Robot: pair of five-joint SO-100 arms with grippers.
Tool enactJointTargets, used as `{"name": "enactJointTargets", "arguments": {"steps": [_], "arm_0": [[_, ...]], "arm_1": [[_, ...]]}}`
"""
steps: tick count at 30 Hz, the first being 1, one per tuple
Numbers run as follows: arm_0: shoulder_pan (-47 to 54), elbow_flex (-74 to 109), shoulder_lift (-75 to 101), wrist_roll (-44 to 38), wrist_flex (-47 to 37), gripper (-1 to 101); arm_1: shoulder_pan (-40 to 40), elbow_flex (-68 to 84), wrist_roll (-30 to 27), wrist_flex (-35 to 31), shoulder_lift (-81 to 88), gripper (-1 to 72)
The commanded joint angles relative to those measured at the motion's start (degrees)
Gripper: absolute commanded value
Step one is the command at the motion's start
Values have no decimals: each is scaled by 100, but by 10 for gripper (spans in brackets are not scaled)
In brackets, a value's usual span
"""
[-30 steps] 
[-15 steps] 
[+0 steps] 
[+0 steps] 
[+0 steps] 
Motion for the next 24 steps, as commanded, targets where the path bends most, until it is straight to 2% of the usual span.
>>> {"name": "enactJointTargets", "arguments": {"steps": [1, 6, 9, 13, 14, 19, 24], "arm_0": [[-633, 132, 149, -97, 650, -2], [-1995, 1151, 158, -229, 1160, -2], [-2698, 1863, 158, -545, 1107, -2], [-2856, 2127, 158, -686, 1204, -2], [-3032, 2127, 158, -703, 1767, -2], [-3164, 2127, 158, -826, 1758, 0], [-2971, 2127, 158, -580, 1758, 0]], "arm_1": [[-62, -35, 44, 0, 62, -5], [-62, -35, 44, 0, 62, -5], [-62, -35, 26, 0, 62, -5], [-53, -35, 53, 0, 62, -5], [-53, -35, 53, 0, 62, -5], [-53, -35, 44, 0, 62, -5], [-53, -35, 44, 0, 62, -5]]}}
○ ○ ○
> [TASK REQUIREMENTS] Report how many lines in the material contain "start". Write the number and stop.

> [TASK RESPONSE] 2